Among the entries below, please repeat exactly and only the lines from the line containing "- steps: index" to the line containing "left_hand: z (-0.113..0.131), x", both lines included.

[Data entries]
BEGIN

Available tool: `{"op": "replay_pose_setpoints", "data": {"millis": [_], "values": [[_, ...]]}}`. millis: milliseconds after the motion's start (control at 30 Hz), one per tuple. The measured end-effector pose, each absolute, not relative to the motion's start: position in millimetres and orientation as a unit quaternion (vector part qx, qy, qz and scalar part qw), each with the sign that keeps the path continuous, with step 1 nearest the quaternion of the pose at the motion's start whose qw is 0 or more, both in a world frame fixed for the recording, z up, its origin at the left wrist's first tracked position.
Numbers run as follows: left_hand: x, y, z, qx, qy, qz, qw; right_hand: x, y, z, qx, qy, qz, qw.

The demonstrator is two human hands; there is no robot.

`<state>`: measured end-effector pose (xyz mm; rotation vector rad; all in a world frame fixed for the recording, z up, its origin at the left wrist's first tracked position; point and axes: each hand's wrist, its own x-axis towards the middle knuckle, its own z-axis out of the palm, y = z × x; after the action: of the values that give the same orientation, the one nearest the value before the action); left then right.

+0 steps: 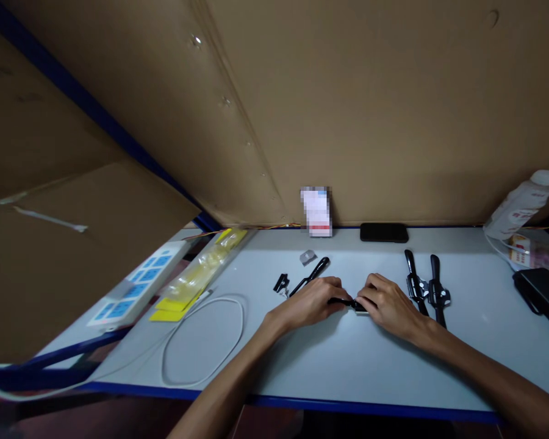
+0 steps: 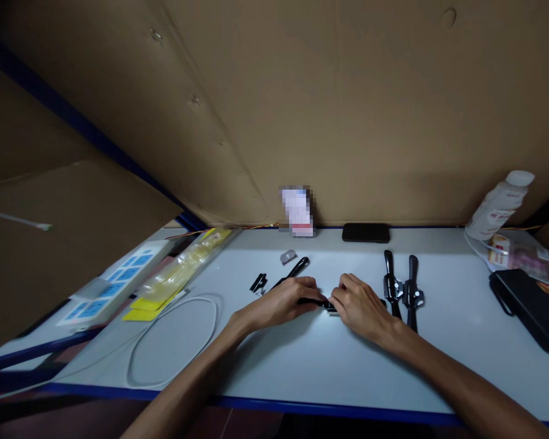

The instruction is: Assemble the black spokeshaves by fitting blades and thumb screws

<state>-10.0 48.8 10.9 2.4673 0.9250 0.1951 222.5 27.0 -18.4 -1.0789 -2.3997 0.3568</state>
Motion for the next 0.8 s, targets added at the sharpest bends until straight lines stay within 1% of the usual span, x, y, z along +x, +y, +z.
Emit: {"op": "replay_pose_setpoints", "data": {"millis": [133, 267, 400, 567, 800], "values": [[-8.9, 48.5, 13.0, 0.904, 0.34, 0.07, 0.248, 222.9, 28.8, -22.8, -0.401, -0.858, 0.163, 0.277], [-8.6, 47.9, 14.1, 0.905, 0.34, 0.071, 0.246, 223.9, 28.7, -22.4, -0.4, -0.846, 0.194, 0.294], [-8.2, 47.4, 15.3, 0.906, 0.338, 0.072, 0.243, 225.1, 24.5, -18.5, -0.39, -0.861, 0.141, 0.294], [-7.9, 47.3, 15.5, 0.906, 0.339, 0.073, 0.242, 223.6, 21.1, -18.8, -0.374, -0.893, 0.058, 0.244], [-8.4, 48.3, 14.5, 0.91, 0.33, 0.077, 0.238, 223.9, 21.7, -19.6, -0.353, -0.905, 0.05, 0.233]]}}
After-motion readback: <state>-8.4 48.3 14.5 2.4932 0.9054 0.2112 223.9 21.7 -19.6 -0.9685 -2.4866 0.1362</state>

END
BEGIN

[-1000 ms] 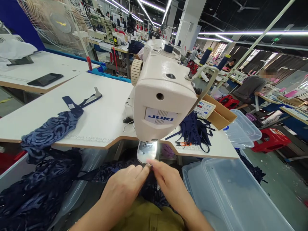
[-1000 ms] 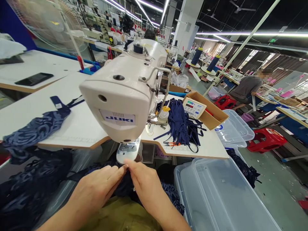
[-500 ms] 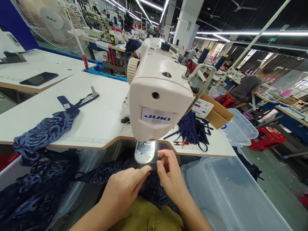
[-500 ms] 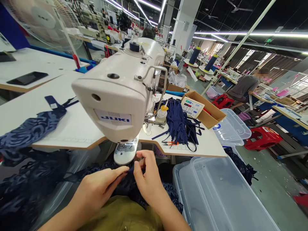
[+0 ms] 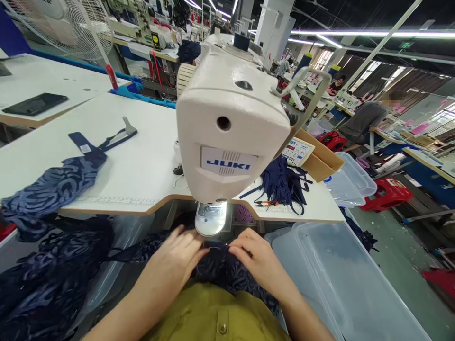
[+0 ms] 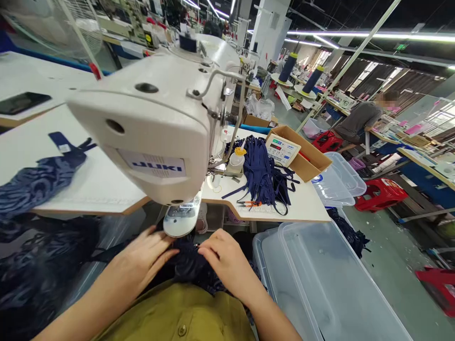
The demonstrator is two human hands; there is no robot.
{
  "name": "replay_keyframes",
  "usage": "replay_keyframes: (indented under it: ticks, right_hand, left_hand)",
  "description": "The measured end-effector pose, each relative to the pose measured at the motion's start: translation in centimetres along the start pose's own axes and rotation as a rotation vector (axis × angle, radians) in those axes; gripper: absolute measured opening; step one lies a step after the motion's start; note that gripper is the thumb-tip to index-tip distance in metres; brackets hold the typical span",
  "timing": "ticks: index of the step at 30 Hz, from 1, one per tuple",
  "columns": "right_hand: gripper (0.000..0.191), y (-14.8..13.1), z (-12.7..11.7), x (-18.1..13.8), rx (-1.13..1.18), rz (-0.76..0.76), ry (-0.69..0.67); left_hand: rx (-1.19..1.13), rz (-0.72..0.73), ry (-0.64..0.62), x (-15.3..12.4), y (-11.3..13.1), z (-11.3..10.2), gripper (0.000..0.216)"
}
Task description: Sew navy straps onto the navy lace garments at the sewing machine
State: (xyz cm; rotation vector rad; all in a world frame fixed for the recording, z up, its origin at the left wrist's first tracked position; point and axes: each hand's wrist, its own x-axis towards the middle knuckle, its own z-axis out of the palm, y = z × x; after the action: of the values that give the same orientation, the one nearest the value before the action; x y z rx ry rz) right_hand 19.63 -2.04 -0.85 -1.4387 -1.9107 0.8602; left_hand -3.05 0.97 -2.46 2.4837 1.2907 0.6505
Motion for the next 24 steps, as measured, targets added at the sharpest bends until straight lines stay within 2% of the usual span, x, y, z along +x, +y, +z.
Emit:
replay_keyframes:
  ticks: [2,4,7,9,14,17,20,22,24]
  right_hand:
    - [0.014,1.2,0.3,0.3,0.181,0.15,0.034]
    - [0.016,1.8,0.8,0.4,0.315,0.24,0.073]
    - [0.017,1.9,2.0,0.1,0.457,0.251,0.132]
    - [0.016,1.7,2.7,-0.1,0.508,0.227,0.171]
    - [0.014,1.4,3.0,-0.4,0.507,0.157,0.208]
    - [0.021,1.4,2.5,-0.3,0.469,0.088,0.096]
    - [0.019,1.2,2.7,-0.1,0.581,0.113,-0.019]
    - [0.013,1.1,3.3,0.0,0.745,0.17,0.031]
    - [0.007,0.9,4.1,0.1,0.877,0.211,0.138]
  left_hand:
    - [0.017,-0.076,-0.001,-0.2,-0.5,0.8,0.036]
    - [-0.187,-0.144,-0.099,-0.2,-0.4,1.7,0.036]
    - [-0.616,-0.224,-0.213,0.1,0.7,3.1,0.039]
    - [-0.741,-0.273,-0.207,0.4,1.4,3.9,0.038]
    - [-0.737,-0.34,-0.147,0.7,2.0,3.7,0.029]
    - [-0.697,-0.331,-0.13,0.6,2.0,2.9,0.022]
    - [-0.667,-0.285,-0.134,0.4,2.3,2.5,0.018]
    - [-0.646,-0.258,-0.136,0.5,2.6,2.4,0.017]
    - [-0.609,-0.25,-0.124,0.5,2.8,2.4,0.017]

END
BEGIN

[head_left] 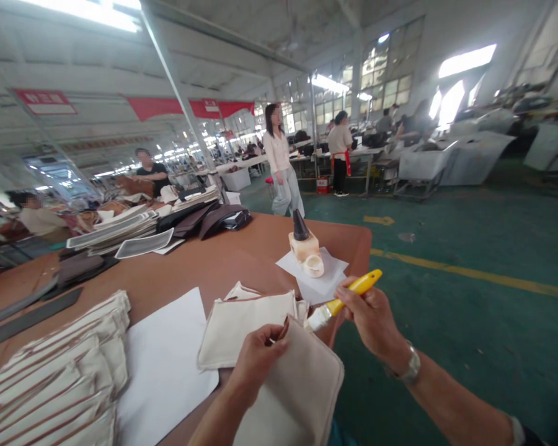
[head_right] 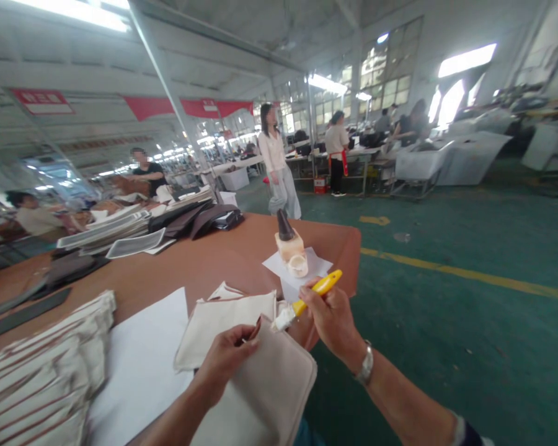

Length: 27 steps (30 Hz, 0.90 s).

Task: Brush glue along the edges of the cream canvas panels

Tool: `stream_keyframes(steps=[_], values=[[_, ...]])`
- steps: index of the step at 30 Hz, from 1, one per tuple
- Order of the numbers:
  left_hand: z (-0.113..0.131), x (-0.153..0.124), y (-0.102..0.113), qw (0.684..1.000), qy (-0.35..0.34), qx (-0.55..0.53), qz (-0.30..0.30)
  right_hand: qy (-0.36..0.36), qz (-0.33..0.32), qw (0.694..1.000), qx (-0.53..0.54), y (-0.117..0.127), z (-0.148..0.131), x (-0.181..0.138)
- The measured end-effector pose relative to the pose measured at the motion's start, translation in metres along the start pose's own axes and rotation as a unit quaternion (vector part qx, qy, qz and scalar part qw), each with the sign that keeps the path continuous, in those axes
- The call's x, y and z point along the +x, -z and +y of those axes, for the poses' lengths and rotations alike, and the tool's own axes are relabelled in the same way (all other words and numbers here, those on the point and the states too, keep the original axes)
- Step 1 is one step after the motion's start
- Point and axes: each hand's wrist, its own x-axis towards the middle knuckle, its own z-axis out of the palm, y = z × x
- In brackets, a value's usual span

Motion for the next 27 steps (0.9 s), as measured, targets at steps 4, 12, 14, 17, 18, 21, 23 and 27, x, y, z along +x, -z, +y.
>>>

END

## Response to this exercise:
- steps: index of the step at 30 Hz, from 1, one per tuple
- Order of the numbers:
  left_hand: z (-0.113..0.131), x (-0.153..0.124), y (-0.102..0.113), qw (0.684..1.000), qy (-0.35..0.34), qx (-0.55..0.53), qz (-0.30..0.30)

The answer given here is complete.